October 4 – Wilhelm Conrad Roentgen, the First Nobel Prize Winner in Physics
The life of Roentgen and the work that led to his discovery of X-rays will be discussed.

October 11 – The Behavior of Matter at Very Low Temperature
This talk will focus on Bardeen and Robert C. Richardson, both engaging personalities and scholars whose research made a deep impact on science.

October 18 – What is Light Made Of?
Einstein and his 1905 proposal regarding the particle nature of light he deemed to be “very revolutionary” will be discussed. The discussion will conclude with what is known about light today.

November 1 – Karl Landsteiner and the Blood Group Alphabet
This lecture will explore how Karl Landsteiner, while looking for something else, discovered blood groups. The discussion will also review what he did in the intervening quarter century and what he did after becoming a Nobel Laureate.

November 8 – It has not escaped our notice…” The Discoveries of Watson and Crick
Participants will travel back in time to the Eagle Pub on February 25, 1953, when the secret of life was discovered – a story of brilliance, serendipity, intrigue and deviousness.

November 15 – Making Bread from Air
Participants will be briefed on the life, times and scientific contributions of Fritz Haber, the man who devised a process of fixing nitrogen from air to produce desperately needed fertilizer.

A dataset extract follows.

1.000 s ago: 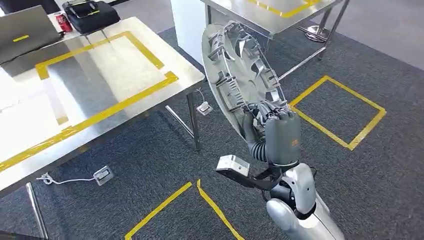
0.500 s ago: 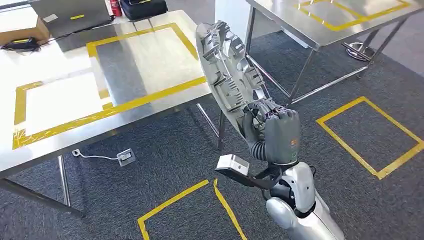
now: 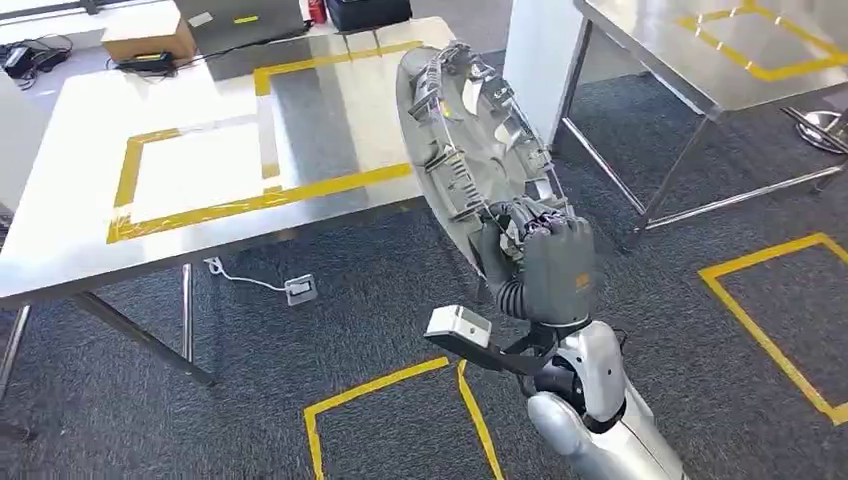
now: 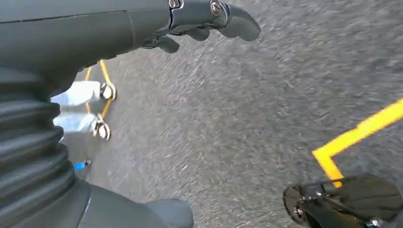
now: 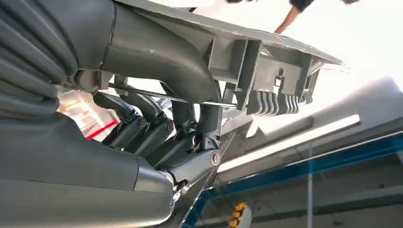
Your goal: Take the parts from the cabinet and place them on the table.
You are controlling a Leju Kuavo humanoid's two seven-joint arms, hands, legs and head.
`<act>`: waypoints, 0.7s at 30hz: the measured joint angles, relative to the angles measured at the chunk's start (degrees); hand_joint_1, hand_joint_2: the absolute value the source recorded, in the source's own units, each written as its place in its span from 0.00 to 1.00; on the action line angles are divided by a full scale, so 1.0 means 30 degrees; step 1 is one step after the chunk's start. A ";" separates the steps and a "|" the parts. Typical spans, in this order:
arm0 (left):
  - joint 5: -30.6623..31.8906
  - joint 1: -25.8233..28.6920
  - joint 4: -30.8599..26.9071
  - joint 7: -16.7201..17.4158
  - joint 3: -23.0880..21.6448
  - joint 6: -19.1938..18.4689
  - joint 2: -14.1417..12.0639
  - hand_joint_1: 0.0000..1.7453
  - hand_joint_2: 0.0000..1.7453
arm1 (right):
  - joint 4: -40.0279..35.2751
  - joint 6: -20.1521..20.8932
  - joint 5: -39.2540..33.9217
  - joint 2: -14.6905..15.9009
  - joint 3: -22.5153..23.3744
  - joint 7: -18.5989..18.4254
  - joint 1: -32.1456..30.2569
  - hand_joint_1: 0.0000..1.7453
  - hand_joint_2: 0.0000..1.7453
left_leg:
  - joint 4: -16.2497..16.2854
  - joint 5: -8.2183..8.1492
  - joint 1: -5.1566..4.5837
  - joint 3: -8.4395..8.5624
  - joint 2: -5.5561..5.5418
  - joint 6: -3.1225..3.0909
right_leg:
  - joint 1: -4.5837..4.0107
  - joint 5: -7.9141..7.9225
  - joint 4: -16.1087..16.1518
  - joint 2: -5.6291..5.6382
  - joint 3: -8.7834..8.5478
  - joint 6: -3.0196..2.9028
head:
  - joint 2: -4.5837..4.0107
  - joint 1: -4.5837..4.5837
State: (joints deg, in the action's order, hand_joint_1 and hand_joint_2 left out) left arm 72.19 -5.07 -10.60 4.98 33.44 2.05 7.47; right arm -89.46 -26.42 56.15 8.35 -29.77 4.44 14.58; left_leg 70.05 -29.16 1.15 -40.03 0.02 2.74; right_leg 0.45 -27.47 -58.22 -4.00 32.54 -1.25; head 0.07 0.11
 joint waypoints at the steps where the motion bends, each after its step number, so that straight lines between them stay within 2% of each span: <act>1: 0.0000 -0.0014 -0.0015 0.0000 0.0000 0.0000 -0.0015 0.00 1.00 | 0.0000 0.0043 0.0029 -0.0007 0.0000 0.0000 0.0000 1.00 1.00 | -0.1835 0.0725 -0.0018 0.1038 0.0338 -0.0059 | 0.0000 -0.0049 -0.0035 -0.0212 -0.0037 0.0064 | 0.0000 0.0000; 2: 0.0000 -0.0048 -0.0022 0.0000 0.0000 -0.0007 -0.0022 0.00 1.00 | -0.0007 0.0095 0.0058 -0.0037 0.0000 0.0000 0.0003 1.00 1.00 | -0.3482 0.0900 -0.0101 0.1864 0.1349 -0.0152 | -0.0056 -0.0123 -0.0103 -0.0399 -0.0077 0.0162 | 0.0000 0.0000; 3: 0.0000 -0.0088 -0.0022 0.0000 0.0000 -0.0073 -0.0014 0.00 1.00 | -0.0015 0.0146 0.0073 -0.0058 0.0000 -0.0015 0.0005 1.00 1.00 | -0.3546 0.0793 -0.0267 0.2009 0.1600 -0.0407 | -0.0217 -0.0182 -0.0160 -0.0566 -0.0028 0.0261 | 0.0000 0.0000; 4: -0.0015 -0.0088 -0.0022 0.0000 0.0000 -0.0131 -0.0014 0.00 1.00 | -0.0029 0.0241 0.0139 -0.0087 -0.0022 -0.0029 -0.0006 1.00 1.00 | -0.3574 0.0875 -0.0220 0.1891 0.1206 -0.0571 | -0.0227 -0.0164 -0.0176 -0.0673 -0.0024 0.0325 | 0.0000 0.0058; 5: -0.0037 -0.0048 -0.0008 -0.0021 0.0000 -0.0175 -0.0014 0.00 1.00 | -0.0036 0.0335 0.0196 -0.0131 -0.0051 -0.0058 -0.0005 1.00 1.00 | -0.3543 0.0882 -0.0252 0.1815 0.1087 -0.0639 | -0.0243 -0.0149 -0.0144 -0.0850 -0.0052 0.0383 | 0.0000 0.0066; 7: -0.0051 -0.0002 -0.0007 -0.0102 0.0000 -0.0175 -0.0014 0.00 1.00 | -0.0110 0.0423 0.0335 -0.0204 -0.0058 -0.0139 -0.0016 1.00 1.00 | -0.3632 0.0987 -0.0244 0.1769 0.0649 -0.0917 | -0.0195 -0.0203 -0.0116 -0.1236 -0.0133 0.0623 | 0.0000 0.0044; 8: -0.0051 0.0010 -0.0007 -0.0153 0.0000 -0.0168 0.0029 0.00 1.00 | -0.0167 0.0444 0.0378 -0.0211 -0.0066 -0.0176 -0.0041 1.00 1.00 | -0.3688 0.1069 -0.0121 0.1797 0.0435 -0.1041 | -0.0053 -0.0482 -0.0387 -0.0437 -0.0102 0.0795 | 0.0000 0.0087; 9: -0.0058 -0.0007 -0.0015 -0.0153 0.0000 -0.0146 0.0015 0.00 1.00 | -0.0240 0.0444 0.0422 -0.0211 -0.0066 -0.0182 -0.0092 1.00 1.00 | -0.3693 0.1125 -0.0060 0.1745 0.0233 -0.1142 | -0.0012 -0.1190 -0.1318 0.0550 0.0334 0.0857 | 0.0000 0.0138; 10: -0.0051 -0.0055 -0.0022 -0.0153 0.0000 -0.0138 0.0000 0.00 1.00 | -0.0284 0.0437 0.0459 -0.0211 -0.0066 -0.0182 -0.0156 1.00 1.00 | -0.3693 0.1150 -0.0052 0.1706 0.0020 -0.1209 | 0.0029 -0.2017 -0.2861 0.1024 0.1020 0.0923 | 0.0000 0.0190; 11: -0.0051 -0.0078 -0.0022 -0.0153 0.0000 -0.0139 0.0007 0.00 1.00 | -0.0291 0.0437 0.0496 -0.0205 -0.0066 -0.0175 -0.0201 1.00 1.00 | -0.3690 0.1169 -0.0055 0.1667 -0.0229 -0.1237 | 0.0049 -0.2722 -0.4472 0.1186 0.1782 0.0967 | 0.0000 0.0197; 12: -0.0051 -0.0073 -0.0022 -0.0146 0.0000 -0.0160 0.0022 0.00 1.00 | -0.0284 0.0444 0.0510 -0.0197 -0.0066 -0.0211 -0.0273 1.00 1.00 | -0.3678 0.1180 -0.0064 0.1646 -0.0496 -0.1244 | 0.0039 -0.3134 -0.5779 0.1225 0.2425 0.0980 | 0.0000 0.0197; 13: -0.0051 -0.0051 -0.0015 -0.0131 0.0000 -0.0175 0.0022 0.00 1.00 | -0.0291 0.0452 0.0524 -0.0197 -0.0066 -0.0241 -0.0353 1.00 1.00 | -0.3668 0.1192 -0.0064 0.1640 -0.0749 -0.1230 | 0.0041 -0.3106 -0.6333 0.1232 0.2725 0.0966 | 0.0000 0.0197; 14: -0.0044 -0.0035 -0.0007 -0.0109 -0.0007 -0.0175 0.0022 0.00 1.00 | -0.0291 0.0474 0.0553 -0.0197 -0.0066 -0.0248 -0.0424 1.00 1.00 | -0.3650 0.1205 -0.0058 0.1642 -0.1016 -0.1209 | 0.0055 -0.2648 -0.5966 0.1240 0.2586 0.0935 | 0.0000 0.0204; 19: -0.0044 -0.0034 -0.0007 -0.0109 -0.0007 -0.0175 0.0029 0.00 1.00 | -0.0291 0.0474 0.0561 -0.0197 -0.0066 -0.0248 -0.0430 1.00 1.00 | -0.3648 0.1207 -0.0058 0.1641 -0.1050 -0.1205 | 0.0057 -0.2565 -0.5862 0.1244 0.2543 0.0930 | 0.0000 0.0204; 20: -0.0014 -0.0050 -0.0007 -0.0080 -0.0022 -0.0190 0.0051 0.00 1.00 | -0.0299 0.0473 0.0670 -0.0197 -0.0066 -0.0248 -0.0441 1.00 1.00 | -0.3599 0.1240 -0.0033 0.1648 -0.1506 -0.1142 | 0.0081 -0.1136 -0.3533 0.1384 0.1442 0.0845 | 0.0000 0.0204; 21: 0.0109 -0.0190 -0.0022 0.0117 -0.0175 -0.0248 0.0087 0.00 1.00 | -0.0481 0.0451 0.0736 -0.0189 -0.0022 -0.0299 -0.0488 1.00 1.00 | -0.3512 0.1360 -0.0044 0.1426 -0.2294 -0.0741 | 0.0179 -0.0264 -0.0247 0.2919 0.0001 0.0744 | 0.0000 0.0189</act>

November 29 – Buckminsterfullerene: Gateway to Nanoscience
The discovery of buckministerfullerene, a new carbon structure, will be discussed. It was a classic example of scientific serendipity: it was not anticipated, the discoverers were, at first, not believed: and it has had momentous consequences for a new field of molecular science.

December 6 – The Nobel Experience
Dr. Peter Agre, the First Vice Chancellor for Science at Technology at Duke University Medical Center and a recent Nobel Laureate (2003), reflects on the personal impact of winning the award and speaks of his work leading to the discovery of aqua Orin, the first water channel protein.